White supremacy doesn’t allow for individuality among its own people or any other people. Much of mainstream U.S. culture emphasizes conformity and passiveness, which is why younger generations especially have become so disillusioned by it. As more and more people in the United States become disillusioned with the status quo, more and more people also follow the trends, lifestyles, and communities that were started by Black women. Using myself as an example, I am a white woman with curly hair, who prides herself on her resilience and artistic and creative talents, and who struggles with mental illness due to past trauma. Therefore, I have looked up to Black women my whole life. Black women have had to learn to take care of themselves in order to survive and they frequently pass this knowledge on to others. Black women supported my individual expression when my family and white friends didn’t. While my mom and straight-haired friends made me feel like my hair was ugly—to the point I would dream about having straight, blonde hair—Black women taught me how to take care of my hair. Black women around me started open conversations around mental illness and trauma that helped me deal with my own traumas and mental difficulties. Black women are usually the ones who identify the issues in our white-supremacist culture that aren’t good for white people either—including, but not limited to, a lack of care in our culture, especially a lack of care for one's spirit and one's body. This lack of care is why white people often resort to other cultures’ spiritual practices, such as yoga and burning sage. A lot of white communities have lost aspects of spirituality that previously connected them with nature and their own bodies. As a person who resents the lack of care, the lack of creativity, and the lack of spirituality in white-supremacist culture, I often find myself drawn to communities that are led by Black women.

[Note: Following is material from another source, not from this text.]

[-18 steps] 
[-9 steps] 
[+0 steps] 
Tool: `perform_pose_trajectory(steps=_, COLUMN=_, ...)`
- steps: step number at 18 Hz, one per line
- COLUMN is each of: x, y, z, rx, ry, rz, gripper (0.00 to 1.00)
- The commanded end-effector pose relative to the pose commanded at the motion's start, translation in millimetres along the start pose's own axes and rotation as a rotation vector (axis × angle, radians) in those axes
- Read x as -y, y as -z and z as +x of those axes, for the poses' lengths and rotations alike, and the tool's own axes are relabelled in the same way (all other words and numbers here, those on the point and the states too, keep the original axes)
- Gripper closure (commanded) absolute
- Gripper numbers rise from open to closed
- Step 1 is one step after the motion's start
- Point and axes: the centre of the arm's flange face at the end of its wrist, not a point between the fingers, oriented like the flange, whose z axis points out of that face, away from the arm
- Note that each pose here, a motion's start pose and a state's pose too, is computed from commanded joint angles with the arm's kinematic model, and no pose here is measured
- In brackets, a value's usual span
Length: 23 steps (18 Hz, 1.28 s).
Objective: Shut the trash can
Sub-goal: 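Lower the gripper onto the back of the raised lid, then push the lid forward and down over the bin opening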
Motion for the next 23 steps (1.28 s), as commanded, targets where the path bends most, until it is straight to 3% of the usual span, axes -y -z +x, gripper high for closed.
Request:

While individual expression is one area where Black women have been the cultural framework for others, encouraging emotional validation is also an area where Black women are highly influential in changing U.S. culture. Black women have often created spaces for others to express their emotions; something that is discouraged by much of Western culture. Oprah is perhaps one of the best examples of this. She was considered too emotional to be a TV reporter, and was often told she was unprofessional. However, by empathizing with and validating people’s emotional reactions to their experiences, she built a billion-dollar empire that has helped people all over the world. Tarana Burke is another example. As the founder of the #metoo movement, she encouraged others to speak out about their experiences with sexual harrassment and violence. This gave way to further and deeper conversations on these topics, many of which continue to this day.


To summarize: although Black women may face more obstacles in corporate arenas and more discrimination on a day-to-day basis, they have been the pioneers in changing culture on a global scale by appealing to the common craving people have to embody their own internal power. Black women have championed political movements, creative advancements, and been the leaders in creating spaces that acknowledge individuality and human emotions. Those spaces have become universally attractive, especially to younger generations who, like myself, are disillusioned with the lack of individuality, authenticity, care, and creativity in much of mainstream society. Black women are culture creators, culture changers, and community builders. They demonstrate to others how one can create their own joy, embrace their own power, and be successful outside the confines of white-supremacist norms.